MIRACLE HILL NURSING & REHABILITATION CENTER, INC is owned by a non-profit organization. Non-profit facilities reinvest revenue into operations rather than distributing to shareholders. The facility operates independently rather than as part of a larger chain. With 120 certified beds and approximately 101 residents (about 84% occupancy), it is a mid-sized facility located in TALLAHASSEE, Florida.
How Does Miracle Hill Nursing & Rehabilitation Center, Inc Compare to Other Florida Nursing Homes?
Compared to the 100 nursing homes in Florida, MIRACLE HILL NURSING & REHABILITATION CENTER, INC's overall rating (2 stars) is below the state average of 3.2, staff turnover (52%) is near the state average of 46%, and health inspection rating (2 stars) is below the national benchmark.
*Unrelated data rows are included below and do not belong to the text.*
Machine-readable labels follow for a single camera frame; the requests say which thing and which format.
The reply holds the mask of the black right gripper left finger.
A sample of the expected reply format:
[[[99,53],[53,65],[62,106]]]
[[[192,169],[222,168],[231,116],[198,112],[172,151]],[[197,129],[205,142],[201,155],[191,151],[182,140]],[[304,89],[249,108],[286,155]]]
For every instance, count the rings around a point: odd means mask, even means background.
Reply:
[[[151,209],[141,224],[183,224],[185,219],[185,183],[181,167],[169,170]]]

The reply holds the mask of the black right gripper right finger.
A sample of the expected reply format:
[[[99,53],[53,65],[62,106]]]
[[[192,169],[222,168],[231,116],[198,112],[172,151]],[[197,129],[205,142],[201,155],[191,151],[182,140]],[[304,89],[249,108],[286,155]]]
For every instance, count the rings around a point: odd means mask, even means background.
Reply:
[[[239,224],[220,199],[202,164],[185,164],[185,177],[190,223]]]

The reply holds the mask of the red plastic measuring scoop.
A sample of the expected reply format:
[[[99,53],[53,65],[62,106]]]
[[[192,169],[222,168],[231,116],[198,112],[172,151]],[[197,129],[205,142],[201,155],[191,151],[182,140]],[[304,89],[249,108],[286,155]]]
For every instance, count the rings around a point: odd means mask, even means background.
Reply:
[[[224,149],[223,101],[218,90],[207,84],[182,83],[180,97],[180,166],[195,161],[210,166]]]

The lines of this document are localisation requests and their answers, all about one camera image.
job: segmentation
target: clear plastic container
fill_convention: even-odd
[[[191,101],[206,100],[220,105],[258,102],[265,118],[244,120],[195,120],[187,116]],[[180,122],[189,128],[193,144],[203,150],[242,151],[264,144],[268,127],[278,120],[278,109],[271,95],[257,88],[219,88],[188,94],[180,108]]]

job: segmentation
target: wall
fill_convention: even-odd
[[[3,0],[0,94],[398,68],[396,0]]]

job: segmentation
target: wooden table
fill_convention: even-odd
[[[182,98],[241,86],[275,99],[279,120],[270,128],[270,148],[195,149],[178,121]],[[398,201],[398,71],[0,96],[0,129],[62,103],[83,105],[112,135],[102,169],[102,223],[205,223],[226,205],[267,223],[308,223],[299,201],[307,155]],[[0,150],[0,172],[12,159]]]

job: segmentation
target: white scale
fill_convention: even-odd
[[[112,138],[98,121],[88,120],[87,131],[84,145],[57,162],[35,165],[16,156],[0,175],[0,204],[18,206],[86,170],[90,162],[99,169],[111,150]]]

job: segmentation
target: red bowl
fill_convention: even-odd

What Should Families Ask When Visiting Miracle Hill Nursing & Rehabilitation Center, Inc?
Based on this facility's data, families visiting should ask: "Can I visit during a mealtime to observe dining assistance and food quality?" "How do you handle medical emergencies, and what is your hospital transfer rate?" "Can I speak with family members of current residents about their experience?"
Is Miracle Hill Nursing & Rehabilitation Center, Inc Safe?
Based on CMS inspection data, MIRACLE HILL NURSING & REHABILITATION CENTER, INC has a clean safety record: no substantiated abuse findings (meaning no confirmed cases of resident harm), no Immediate Jeopardy citations (the most serious violation level indicating risk of serious injury or death), and is not on the Special Focus Facility watch list (a federal program monitoring the lowest-performing 1% of nursing homes). The facility has a 2-star overall rating and ranks #100 of 100 nursing homes in Florida. While no facility is perfect, families should still ask about staff-to-resident ratios and recent inspection results during their visit.
Do Nurses at Miracle Hill Nursing & Rehabilitation Center, Inc Stick Around?
MIRACLE HILL NURSING & REHABILITATION CENTER, INC has a staff turnover rate of 52%, which is 6 percentage points above the Florida average of 46%. Moderate turnover is common in nursing homes, but families should still ask about staff tenure and how the facility maintains care continuity when employees leave.
Was Miracle Hill Nursing & Rehabilitation Center, Inc Ever Fined?
MIRACLE HILL NURSING & REHABILITATION CENTER, INC has no federal fines on record. CMS issues fines when nursing homes fail to meet care standards or don't correct problems found during inspections. The absence of fines suggests the facility has either maintained compliance or corrected any issues before penalties were assessed. This is a positive indicator, though families should still review recent inspection reports for the full picture.
Is Miracle Hill Nursing & Rehabilitation Center, Inc on Any Federal Watch List?
MIRACLE HILL NURSING & REHABILITATION CENTER, INC is not on any federal watch list. The most significant is the Special Focus Facility (SFF) program, which identifies the bottom 1% of nursing homes nationally based on persistent, serious quality problems. Not being on this list means the facility has avoided the pattern of deficiencies that triggers enhanced federal oversight. This is a positive indicator, though families should still review the facility's inspection history directly.